Directions >> Somewhere below is a line with "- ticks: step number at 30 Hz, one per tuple" and, later, a line with "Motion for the"; repeat those two lines and all the lines between them, exactly as they are.

Supplied data >>

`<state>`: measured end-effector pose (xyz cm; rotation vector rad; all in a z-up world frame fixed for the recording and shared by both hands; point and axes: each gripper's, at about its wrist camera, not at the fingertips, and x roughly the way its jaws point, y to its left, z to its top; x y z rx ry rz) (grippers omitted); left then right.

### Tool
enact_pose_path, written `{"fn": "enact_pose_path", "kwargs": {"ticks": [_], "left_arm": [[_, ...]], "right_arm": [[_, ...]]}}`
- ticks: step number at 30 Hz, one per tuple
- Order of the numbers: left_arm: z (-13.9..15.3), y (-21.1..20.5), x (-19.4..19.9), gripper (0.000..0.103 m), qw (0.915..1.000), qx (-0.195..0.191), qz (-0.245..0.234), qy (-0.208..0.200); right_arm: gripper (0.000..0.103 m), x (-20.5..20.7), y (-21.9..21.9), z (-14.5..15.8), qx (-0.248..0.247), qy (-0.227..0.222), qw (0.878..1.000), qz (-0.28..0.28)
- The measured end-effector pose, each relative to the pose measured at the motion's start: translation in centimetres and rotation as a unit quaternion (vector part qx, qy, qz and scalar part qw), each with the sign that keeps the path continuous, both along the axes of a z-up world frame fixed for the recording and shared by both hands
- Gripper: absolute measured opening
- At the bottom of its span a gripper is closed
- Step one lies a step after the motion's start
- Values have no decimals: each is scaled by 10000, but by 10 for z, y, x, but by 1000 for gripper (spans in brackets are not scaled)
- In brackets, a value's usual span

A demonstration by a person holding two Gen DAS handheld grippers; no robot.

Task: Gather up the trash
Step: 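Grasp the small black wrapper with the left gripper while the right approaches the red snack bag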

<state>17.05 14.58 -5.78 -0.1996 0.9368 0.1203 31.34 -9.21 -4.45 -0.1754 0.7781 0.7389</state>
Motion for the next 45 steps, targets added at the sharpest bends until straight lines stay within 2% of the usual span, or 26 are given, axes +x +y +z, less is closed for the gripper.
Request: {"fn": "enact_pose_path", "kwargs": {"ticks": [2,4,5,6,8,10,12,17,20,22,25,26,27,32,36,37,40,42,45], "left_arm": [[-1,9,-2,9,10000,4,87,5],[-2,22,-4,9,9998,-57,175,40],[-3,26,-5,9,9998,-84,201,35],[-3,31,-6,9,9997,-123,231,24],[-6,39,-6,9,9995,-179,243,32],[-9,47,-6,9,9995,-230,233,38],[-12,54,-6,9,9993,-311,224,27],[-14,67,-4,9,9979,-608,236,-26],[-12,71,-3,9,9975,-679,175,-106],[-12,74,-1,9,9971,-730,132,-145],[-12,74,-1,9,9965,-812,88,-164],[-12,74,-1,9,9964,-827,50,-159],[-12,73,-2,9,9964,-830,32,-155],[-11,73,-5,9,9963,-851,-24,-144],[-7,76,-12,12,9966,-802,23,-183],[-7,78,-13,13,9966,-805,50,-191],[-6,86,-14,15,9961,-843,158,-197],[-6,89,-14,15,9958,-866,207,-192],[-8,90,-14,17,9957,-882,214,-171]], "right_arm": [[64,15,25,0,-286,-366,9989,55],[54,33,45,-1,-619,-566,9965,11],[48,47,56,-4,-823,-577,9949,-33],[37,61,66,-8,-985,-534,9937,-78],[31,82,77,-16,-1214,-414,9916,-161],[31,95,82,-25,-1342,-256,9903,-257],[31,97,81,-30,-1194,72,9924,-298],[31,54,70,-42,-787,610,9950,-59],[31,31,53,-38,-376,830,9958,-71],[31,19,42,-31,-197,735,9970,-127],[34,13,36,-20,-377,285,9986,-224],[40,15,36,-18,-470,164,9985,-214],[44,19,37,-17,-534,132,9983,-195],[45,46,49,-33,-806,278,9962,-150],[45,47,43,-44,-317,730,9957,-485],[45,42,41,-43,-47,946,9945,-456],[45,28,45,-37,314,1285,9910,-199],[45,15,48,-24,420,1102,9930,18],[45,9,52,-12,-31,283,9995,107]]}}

Result for this exercise >>
- ticks: step number at 30 Hz, one per tuple
- Order of the numbers: left_arm: z (-13.9..15.3), y (-21.1..20.5), x (-19.4..19.9), gripper (0.000..0.103 m), qw (0.915..1.000), qx (-0.195..0.191), qz (-0.245..0.234), qy (-0.208..0.200); right_arm: gripper (0.000..0.103 m), x (-20.5..20.7), y (-21.9..21.9), z (-14.5..15.8), qx (-0.248..0.247), qy (-0.227..0.222), qw (0.878..1.000), qz (-0.28..0.28)
- The measured end-effector pose, each relative to the pose measured at the motion's start: translation in centimetres and rotation as a unit quaternion (vector part qx, qy, qz and scalar part qw), each with the sign that keeps the path continuous, both along the axes of a z-up world frame fixed for the recording and shared by both hands
- Gripper: absolute measured opening
- At the bottom of its span a gripper is closed
- Step one lies a step after the motion's start
- Values have no decimals: each is scaled by 10000, but by 10 for z, y, x, but by 1000 for gripper (spans in brackets are not scaled)
- In brackets, a value's usual span

A demonstration by a person holding two Gen DAS handheld grippers; no robot.

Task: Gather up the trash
Step: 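Grasp the small black wrapper with the left gripper while the right approaches the red snack bag
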
<state>17.05 14.58 -5.78 -0.1996 0.9368 0.1203 31.34 -9.21 -4.45 -0.1754 0.7781 0.7389</state>
Motion for the next 45 steps, targets added at the sharpest bends until straight lines stay within 2% of the usual span, or 26 are given, axes +x +y +z, less is closed for the gripper.

With this, the exercise is finished.